The fresh rose flower cake obtained by preparation method of the present invention is strongly fragrant, lasting, and unique flavor, has health-care effect, has moulding attractive in appearance simultaneously.Do not use any additive in the process of fresh rose flower cake of the present invention, preparation method is easy, and preparation method's technological standards of the present invention is unified simultaneously, is convenient to streamline processing, is applicable to suitability for industrialized production.The intermediate materials rose honeydew long shelf-life wherein prepared, is convenient to store, makes this technique have very large adaptability.

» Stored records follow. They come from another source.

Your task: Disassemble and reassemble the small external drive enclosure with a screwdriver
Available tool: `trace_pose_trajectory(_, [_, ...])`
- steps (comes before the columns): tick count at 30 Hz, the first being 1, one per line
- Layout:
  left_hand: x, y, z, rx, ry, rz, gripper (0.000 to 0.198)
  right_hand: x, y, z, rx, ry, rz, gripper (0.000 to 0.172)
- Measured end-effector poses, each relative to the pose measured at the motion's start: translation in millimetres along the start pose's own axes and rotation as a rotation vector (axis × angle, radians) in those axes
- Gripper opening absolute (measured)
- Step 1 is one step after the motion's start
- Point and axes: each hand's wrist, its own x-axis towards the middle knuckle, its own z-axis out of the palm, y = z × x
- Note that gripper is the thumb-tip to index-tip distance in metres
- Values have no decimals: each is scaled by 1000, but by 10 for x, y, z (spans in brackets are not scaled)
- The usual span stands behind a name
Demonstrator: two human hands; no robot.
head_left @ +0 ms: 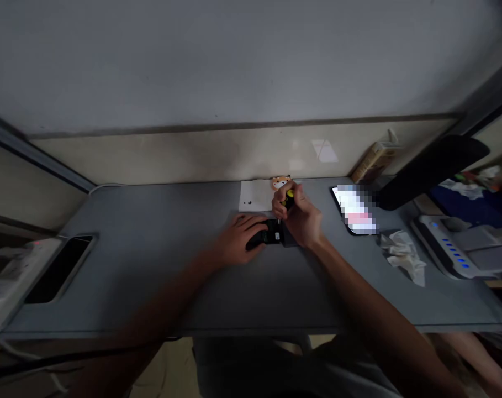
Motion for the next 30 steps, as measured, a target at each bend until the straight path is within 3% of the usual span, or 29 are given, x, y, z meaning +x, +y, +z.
trace_pose_trajectory(30, [11, 18, -18, -19, 17, 5, 33, -15, 8, 19, 11, -12, -26, 49])
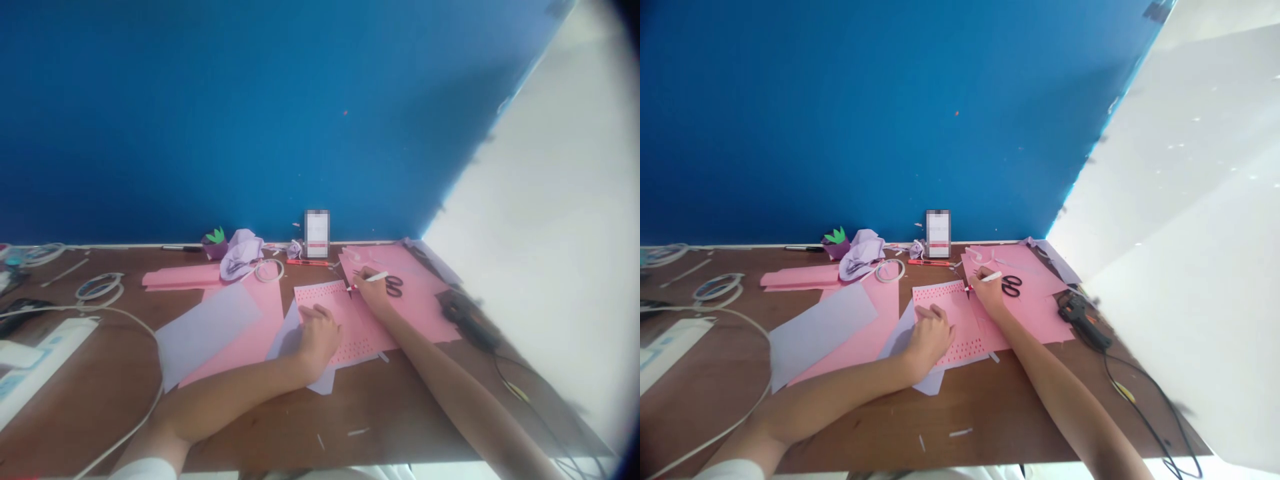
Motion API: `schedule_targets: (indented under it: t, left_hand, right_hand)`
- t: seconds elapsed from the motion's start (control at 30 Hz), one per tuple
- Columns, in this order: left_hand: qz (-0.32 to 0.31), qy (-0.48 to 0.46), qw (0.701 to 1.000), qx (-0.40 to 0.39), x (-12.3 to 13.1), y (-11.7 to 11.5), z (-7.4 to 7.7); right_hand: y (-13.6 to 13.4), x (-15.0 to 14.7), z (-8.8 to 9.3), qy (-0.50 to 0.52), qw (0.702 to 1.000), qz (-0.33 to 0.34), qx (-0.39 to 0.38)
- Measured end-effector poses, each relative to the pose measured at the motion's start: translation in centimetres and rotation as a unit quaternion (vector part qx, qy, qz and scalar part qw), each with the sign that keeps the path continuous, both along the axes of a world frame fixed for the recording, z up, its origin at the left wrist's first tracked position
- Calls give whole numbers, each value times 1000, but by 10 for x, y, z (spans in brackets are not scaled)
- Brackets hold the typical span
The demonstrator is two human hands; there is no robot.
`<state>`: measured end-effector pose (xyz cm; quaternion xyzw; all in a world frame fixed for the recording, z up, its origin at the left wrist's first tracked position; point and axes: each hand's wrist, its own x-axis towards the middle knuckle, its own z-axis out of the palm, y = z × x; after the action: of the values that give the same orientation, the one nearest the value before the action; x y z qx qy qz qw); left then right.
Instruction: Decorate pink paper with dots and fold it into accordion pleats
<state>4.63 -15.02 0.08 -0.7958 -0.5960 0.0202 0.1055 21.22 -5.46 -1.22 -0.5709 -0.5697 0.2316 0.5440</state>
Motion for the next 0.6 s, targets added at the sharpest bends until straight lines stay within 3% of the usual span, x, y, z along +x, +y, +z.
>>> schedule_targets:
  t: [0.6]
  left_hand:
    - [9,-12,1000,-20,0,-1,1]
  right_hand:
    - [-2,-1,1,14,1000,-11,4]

Detailed description of the invention
Below in conjunction with embodiment, fresh rose flower cake of the present invention and preparation method thereof is described specifically.Should be understood that following specific embodiment only for purpose of explanation, is not intended to limit the invention.
Embodiment 1
(1) fresh rose flower is carried out complete, sterilization processing cooling, treated fresh rose flower 100 weight portion is added 2 weight portion honey and 9 weight portion white granulated sugars, evenly mixes and stirs, be sealed in container, be placed in shady and cool dry place, spontaneous fermentation 15 days at 30 DEG C, obtains rose honeydew;
(2) make fillings: get rose honeydew 7 weight portion, add and fry broken 1.5 weight portions of peanut, fry glutinous rice flour weight 1.5 parts, evenly mix and stir, gained fillings is rose fragrant benevolence honeydew filling, with mix with;
(3) short skin is made: be that the flour of 1:1 and lard and vegetable oil mix and stir by weight ratio, make short skin;
(4) the water outermost layer of skin is made: be that the flour of 1.5:1 and water are rubbed by hand and fully mixed and stirred by weight ratio, and carry out rolling pressure;
(5) cladding is made: the short skin of percentage by weight 25% and the water outermost layer of skin of percentage by weight 75% are mixed, repeatedly roll system, and be divided into the cladding of moderate dimensions;
(6) faric and code-disc: fillings is wrapped in cladding and obtains biscuit, close up and put downwards in baking tray, cladding top layer brushes egg yolk liquid; Before brush egg yolk liquid, biscuit is fermented, and on biscuit, make petal pattern and print the marking;
(7) baking: oven temperature is adjusted to 200 DEG C, puts into the baking box baking 23 minutes of preheating, obtains finished product fresh rose flower cake by the baking tray holding face cake.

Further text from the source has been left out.